Home‎ > ‎

Parsing EDI with LINQ

 Reading EDI files is simpler than it first looks. For a start, the file is broken up by two kinds of delimiters: ~ usually separates each segment, and * separates each element within a segment. Here's a sample EDI file for the 850 message (Purchase Order):

ISA*00*          *00*          *01*000123456      *ZZ*PARTNERID      *090827*0936*U*00401*000000055*0*T*>~
N1*ST*John Doe~
N3*126 Any St*~

 This sample is "unwrapped", meaning I've put a carriage-return/linefeed at the end of each segment so it's easier to read. A "wrapped" file would omit the CR/LF and just look like one long string. Segments begin with a segment ID (2-3 letter codes), and then one or more elements that contain data.

 The first segment--called the Interchange Control Header (the line beginning with "ISA")--is always fixed-width. This is so you can discover what the delimiters are supposed to be for each file: character 104 is always the element delimiter, 105 is the sub-element delimiter, and 106 is the segment delimiter.

 The EDI guide given to you by your trading partner will tell you what each segment is used for and what each element means to them. So already we can write a short piece of LINQ code to read an EDI file into a collection of segments and elements:

StreamReader reader;
reader = new StreamReader(InputStream);
String message = reader.ReadToEnd();

// Discover the delimiters used. They're always in the same positions 
char SegDelimiter = message[105];
char ElemDelimiter = message[103];

var segments = from seg in message.Split(SegDelimiter).Select(x => x.Trim())
               where !String.IsNullOrEmpty(seg)
               select new {
                    SegID = seg.Substring(0,seg.IndexOf(ElemDelimiter)),
                    Elements = seg.Split(ElemDelimiter).Skip(1).ToArray()
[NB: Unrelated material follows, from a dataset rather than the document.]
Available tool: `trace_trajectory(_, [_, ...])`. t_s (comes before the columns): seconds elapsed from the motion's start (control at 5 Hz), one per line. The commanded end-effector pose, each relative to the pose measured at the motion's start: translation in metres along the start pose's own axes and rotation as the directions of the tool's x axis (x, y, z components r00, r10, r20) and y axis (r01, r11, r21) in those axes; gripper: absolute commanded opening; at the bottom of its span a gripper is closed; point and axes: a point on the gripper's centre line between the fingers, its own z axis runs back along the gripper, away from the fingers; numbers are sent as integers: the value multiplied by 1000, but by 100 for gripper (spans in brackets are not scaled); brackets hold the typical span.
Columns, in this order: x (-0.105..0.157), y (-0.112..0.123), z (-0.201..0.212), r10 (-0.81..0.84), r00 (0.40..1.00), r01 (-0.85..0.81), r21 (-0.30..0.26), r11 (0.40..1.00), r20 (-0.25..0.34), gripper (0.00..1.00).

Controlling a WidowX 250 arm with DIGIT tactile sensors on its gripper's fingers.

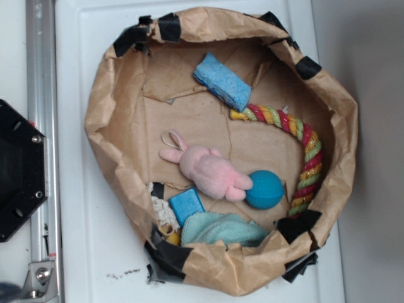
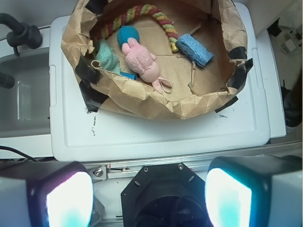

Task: Grab the pink bunny.

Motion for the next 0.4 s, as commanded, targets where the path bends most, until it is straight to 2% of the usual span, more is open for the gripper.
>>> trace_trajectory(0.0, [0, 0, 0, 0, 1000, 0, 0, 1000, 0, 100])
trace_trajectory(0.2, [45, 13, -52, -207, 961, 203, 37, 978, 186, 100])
 The above assumes that InputStream is an IO.Stream with the file you want to read. First we load that into a StreamReader so that we can fill a string with the entire contents of the file. Then we discover what the segment and element delimiters are (positions 105 and 103 in a zero-based array). The next step is to use LINQ to first break it up by segment (using Split(SegDelimiter)), and then create an anonymous type with the segment ID and an array of elements. 

 We call .ToArray() at the end of splitting the line into elements so that we can address them by index position later. In fact, the only reason I even did that is because I wanted to be clean and tidy and Skip(1) the first element that identifies the segment. We'd already put that into "SegID".

 Now you have an IEnumerable full of anonymous types with the segment ID and its addressable elements. This might already be enough for your needs, but we'll assume that the data will be more useful if you could translate it into a hierarchy. Many shops use XML as their intermediate format, so we'll convert into that. 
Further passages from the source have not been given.